Na cidade de Ponta Porã, um acordo firmado entre a prefeitura e os comerciantes do Shopping Calçadão Mercosul e do Centro Comercial de Fronteira impõe a necessidade de um cadastro dos ocupantes dos boxes. Além disso, o documento estabelece a obrigação de adequações para garantir a segurança contra incêndios, incluindo a elaboração e aprovação do PSCIP (Processo de Segurança Contra Incêndio e Pânico), projeto para a central de gás, instalação de hidrantes e adequações nas instalações elétricas.
O acordo foi assinado em 27 de abril, após um incêndio ocorrido no dia 30 de abril que destruiu pelo menos seis lojas no Shopping Calçadão, revelando os riscos à segurança dos consumidores. Lojistas acreditam que o incêndio possa ter sido causado por um curto-circuito em instalações elétricas deficientes. O procedimento de fiscalização referente a esse acordo está agendado para 8 de maio, com publicações no diário do MPMS (Ministério Público de Mato Grosso do Sul).
O prefeito Eduardo Esgaib Campos e o promotor de Justiça Gabriel da Costa Rodrigues Alves assinaram digitalmente o TAC (Termo de Ajustamento de Conduta), que é fruto de um inquérito civil que investigou problemas históricos na gestão e ocupação dos espaços públicos. Em uma ata de reunião realizada em 19 de fevereiro de 2026, o MPMS destacou pendências antigas relacionadas ao uso dos locais, além da necessidade de regularização e adequação às normas de segurança contra incêndio.
O Shopping Calçadão Mercosul foi descrito no acordo como um espaço com características complexas, incluindo relatos de boxes fechados e uso indevido como depósitos, além de indícios de comércio irregular. A ata também registrou resistência a ações de fiscalização e relatos de intimidações contra servidores municipais, com menções a ameaças graves.

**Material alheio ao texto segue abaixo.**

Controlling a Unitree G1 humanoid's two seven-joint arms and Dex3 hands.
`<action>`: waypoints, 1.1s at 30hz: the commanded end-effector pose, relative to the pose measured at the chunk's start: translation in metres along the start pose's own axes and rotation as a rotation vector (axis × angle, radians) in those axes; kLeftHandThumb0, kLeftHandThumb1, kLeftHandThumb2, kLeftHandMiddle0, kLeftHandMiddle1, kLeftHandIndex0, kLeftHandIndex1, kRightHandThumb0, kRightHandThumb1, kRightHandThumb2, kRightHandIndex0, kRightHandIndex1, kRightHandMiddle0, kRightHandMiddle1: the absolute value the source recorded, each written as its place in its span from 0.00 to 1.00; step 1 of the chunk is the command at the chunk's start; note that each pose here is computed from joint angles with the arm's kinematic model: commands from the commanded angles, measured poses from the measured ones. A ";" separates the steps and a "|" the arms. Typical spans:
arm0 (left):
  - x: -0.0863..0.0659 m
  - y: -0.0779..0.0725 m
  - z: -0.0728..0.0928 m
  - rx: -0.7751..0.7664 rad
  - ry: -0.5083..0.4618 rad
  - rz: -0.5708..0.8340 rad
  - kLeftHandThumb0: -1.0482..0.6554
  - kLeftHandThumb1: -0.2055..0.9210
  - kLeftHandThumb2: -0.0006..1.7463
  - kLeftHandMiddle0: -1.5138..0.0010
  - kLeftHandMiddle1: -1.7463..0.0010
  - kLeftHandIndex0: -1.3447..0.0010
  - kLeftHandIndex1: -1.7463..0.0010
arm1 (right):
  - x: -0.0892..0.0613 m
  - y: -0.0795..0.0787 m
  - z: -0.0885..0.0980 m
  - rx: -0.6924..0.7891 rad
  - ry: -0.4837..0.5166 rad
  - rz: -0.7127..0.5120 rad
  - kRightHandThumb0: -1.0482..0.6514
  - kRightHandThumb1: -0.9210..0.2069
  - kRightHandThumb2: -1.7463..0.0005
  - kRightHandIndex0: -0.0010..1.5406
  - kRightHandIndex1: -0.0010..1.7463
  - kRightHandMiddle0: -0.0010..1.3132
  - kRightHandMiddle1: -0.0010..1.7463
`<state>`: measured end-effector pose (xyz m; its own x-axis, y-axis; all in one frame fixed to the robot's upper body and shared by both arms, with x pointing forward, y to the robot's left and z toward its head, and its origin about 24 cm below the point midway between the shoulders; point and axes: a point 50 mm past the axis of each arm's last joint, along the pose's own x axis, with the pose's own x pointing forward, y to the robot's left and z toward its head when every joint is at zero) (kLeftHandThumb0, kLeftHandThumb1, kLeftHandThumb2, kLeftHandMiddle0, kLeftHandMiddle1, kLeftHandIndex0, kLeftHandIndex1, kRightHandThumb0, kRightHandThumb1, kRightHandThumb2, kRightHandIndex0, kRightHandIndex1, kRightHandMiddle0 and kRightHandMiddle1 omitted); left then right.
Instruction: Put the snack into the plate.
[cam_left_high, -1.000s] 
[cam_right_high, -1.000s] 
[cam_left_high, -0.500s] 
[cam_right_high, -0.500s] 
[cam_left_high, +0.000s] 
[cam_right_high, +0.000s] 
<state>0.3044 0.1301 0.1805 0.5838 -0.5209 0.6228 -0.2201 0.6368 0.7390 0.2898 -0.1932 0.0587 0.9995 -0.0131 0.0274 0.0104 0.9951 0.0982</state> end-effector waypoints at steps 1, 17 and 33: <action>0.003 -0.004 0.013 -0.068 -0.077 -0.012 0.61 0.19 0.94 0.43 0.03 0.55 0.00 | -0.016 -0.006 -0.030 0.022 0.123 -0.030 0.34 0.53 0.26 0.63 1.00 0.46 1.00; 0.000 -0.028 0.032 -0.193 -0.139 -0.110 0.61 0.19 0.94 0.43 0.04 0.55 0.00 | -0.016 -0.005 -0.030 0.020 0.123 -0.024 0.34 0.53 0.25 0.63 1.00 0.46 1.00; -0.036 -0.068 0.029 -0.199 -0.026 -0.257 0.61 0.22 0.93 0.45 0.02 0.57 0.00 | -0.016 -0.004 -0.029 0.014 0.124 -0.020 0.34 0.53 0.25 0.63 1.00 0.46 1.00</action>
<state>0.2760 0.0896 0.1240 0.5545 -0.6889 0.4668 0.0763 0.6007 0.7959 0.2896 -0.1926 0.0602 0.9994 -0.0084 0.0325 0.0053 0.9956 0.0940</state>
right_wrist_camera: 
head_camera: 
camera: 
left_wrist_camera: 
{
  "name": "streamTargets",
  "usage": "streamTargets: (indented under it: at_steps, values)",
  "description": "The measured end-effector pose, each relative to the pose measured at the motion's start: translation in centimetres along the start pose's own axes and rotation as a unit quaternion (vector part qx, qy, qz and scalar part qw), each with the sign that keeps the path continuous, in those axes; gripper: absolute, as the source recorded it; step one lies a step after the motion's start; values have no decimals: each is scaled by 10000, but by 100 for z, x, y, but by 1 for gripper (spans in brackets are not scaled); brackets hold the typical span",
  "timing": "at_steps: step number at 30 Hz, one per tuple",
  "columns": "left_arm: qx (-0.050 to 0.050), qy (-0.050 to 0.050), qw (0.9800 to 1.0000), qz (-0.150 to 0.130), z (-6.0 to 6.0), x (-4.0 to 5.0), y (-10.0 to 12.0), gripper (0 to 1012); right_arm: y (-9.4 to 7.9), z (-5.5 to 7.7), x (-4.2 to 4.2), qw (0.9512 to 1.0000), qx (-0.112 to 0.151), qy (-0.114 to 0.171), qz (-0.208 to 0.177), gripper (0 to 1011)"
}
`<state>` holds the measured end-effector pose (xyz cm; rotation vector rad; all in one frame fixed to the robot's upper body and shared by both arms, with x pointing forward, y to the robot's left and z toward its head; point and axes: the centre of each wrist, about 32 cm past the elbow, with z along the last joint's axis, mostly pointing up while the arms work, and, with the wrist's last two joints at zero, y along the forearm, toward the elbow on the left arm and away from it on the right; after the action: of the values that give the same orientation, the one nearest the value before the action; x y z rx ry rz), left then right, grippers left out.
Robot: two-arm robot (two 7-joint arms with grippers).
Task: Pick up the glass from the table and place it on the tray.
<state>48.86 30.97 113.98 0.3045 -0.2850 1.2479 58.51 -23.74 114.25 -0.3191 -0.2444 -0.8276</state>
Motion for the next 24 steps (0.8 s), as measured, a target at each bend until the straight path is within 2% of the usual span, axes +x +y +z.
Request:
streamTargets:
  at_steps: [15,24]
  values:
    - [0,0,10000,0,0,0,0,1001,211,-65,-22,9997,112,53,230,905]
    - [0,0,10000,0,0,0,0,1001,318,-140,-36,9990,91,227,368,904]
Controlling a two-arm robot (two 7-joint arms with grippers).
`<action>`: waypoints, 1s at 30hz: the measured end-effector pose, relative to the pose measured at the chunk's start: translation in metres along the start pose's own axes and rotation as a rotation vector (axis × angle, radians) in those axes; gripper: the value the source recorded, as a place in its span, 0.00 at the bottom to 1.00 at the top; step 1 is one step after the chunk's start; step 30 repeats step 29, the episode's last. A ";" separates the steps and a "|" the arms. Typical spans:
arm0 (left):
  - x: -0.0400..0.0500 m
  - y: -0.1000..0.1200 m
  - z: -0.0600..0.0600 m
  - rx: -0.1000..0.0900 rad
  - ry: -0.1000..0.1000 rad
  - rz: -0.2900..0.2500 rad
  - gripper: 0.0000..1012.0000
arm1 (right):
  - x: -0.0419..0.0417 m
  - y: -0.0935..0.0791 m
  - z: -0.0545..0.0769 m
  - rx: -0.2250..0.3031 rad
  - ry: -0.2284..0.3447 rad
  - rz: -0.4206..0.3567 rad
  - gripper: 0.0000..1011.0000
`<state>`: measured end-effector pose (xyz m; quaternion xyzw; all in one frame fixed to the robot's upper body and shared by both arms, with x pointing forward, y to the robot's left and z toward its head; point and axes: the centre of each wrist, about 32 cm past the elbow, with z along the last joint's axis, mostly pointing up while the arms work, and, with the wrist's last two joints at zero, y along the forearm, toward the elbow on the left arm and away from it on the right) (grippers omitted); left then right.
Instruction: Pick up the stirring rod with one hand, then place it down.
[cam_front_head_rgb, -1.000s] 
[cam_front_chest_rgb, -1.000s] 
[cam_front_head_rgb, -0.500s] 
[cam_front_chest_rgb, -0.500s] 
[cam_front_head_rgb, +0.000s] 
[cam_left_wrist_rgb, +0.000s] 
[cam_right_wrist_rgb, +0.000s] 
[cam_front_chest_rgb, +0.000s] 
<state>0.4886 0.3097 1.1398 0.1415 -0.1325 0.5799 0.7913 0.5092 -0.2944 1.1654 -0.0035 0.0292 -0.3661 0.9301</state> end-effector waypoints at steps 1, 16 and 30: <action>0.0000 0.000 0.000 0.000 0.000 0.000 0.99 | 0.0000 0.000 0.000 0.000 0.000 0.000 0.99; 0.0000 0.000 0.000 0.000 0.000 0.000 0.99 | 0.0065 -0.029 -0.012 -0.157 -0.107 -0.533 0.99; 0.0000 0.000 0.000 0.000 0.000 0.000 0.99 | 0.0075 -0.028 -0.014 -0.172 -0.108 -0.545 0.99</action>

O Termo de Ajustamento de Conduta justifica a necessidade do acordo com a prevenção de riscos de incêndio e pânico. O TAC impõe ao Município a cobrança da elaboração e aprovação do PSCIP, além de estabelecer um cronograma para as ações. O levantamento da situação atual deverá ser realizado em junho de 2026, seguido pela elaboração de um estudo técnico e um pré-projeto, com orçamentos a serem definidos entre julho e agosto de 2026.
As obras devem iniciar em julho de 2027, conforme o cronograma que será definido no projeto executivo. O TAC também aborda a segurança nas operações de fiscalização, permitindo que o MPMS articule com órgãos de segurança pública para proteger os servidores municipais durante as ações e combater práticas ilícitas nos espaços, como sonegação fiscal e tráfico de drogas.